▶ _Required work_
In the records below, find the line containing "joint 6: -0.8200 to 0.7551" and the line containing "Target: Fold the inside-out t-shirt"; please repeat exactly the lines from one to the other, both included, and nothing more.

▶ _Available data_
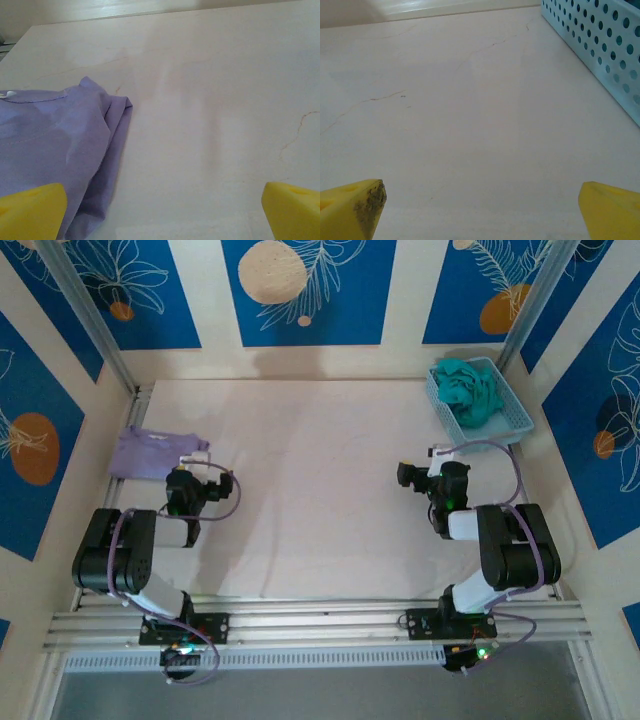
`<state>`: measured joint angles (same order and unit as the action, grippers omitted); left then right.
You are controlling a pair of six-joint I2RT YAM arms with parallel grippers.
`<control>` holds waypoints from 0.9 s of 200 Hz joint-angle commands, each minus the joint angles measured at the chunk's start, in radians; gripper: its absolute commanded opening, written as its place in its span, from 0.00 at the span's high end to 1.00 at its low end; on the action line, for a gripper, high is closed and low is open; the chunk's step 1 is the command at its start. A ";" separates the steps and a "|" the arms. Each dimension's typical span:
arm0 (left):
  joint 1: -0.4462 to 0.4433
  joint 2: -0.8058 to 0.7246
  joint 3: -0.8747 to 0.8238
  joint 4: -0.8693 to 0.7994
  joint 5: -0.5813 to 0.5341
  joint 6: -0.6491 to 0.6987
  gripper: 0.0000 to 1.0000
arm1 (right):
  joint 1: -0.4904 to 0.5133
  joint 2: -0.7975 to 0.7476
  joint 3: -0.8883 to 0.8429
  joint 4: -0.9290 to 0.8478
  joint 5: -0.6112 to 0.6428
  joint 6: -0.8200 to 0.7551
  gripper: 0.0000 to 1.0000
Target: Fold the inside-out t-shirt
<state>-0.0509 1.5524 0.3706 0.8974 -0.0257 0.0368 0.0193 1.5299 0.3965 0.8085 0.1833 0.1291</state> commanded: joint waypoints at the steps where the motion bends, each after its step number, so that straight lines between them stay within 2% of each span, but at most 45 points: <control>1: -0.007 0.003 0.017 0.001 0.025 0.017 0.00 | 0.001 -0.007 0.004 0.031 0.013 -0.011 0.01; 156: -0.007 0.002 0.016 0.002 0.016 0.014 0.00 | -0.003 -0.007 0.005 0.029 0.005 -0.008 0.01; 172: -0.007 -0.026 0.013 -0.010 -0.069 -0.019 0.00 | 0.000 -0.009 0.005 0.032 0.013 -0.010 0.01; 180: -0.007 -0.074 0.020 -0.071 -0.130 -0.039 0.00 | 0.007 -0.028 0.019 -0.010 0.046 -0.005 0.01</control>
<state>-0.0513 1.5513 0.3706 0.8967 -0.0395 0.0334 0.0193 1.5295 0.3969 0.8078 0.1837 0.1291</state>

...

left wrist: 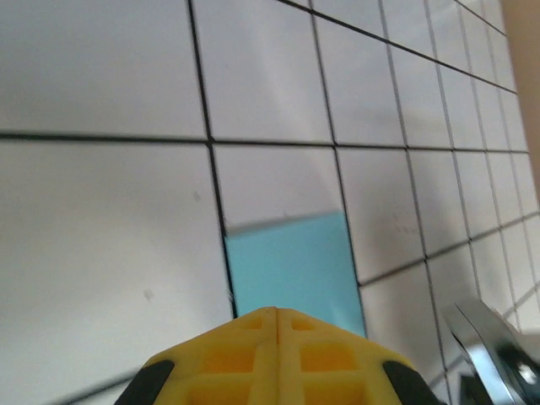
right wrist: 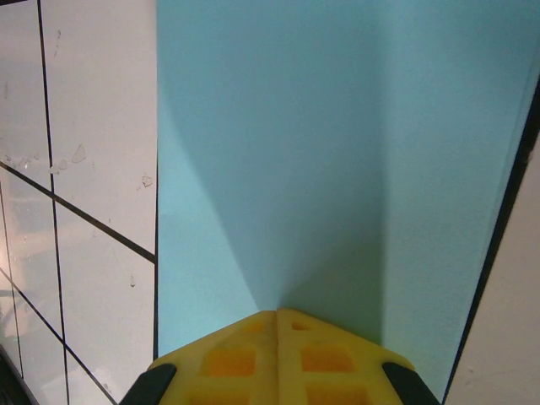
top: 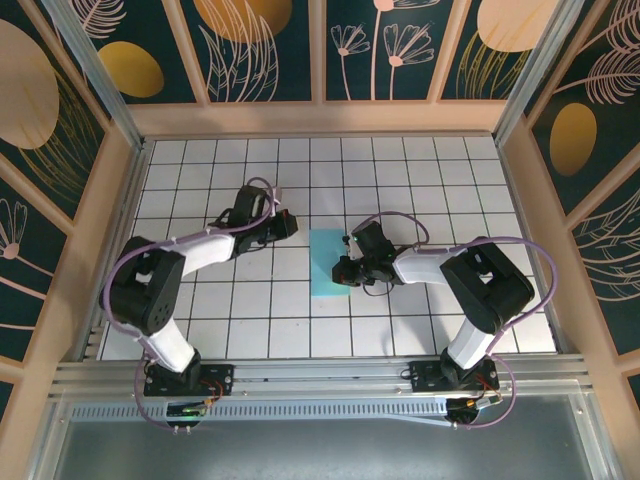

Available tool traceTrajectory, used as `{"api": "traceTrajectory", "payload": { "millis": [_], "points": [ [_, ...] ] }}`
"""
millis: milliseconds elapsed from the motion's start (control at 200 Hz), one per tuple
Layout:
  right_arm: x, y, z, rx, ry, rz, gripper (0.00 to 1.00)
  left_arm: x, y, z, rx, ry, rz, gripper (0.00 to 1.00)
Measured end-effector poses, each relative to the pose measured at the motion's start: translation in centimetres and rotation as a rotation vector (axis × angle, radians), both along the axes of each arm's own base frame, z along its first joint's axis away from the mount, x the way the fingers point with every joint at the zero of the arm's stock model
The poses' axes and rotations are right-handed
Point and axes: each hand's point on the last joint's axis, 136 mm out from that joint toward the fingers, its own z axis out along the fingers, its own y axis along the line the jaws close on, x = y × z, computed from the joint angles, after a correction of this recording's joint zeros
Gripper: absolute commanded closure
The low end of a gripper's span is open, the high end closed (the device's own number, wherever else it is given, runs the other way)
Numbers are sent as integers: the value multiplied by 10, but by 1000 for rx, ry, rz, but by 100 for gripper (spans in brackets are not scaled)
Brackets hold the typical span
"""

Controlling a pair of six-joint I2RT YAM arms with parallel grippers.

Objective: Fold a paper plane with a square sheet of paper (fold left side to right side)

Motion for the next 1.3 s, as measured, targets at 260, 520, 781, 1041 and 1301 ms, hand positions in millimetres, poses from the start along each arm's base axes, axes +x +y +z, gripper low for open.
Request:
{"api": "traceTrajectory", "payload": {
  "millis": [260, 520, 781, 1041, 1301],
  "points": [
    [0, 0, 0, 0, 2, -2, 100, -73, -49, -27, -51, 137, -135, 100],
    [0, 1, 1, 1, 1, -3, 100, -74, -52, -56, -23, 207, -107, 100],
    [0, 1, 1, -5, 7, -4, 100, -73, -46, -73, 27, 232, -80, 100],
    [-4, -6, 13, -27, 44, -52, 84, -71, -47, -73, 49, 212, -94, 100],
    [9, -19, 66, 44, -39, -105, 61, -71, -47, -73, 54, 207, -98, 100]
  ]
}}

▶ _Task response_
  joint 6: -0.8200 to 0.7551
  gripper: 0.0000 to 1.0000
Target: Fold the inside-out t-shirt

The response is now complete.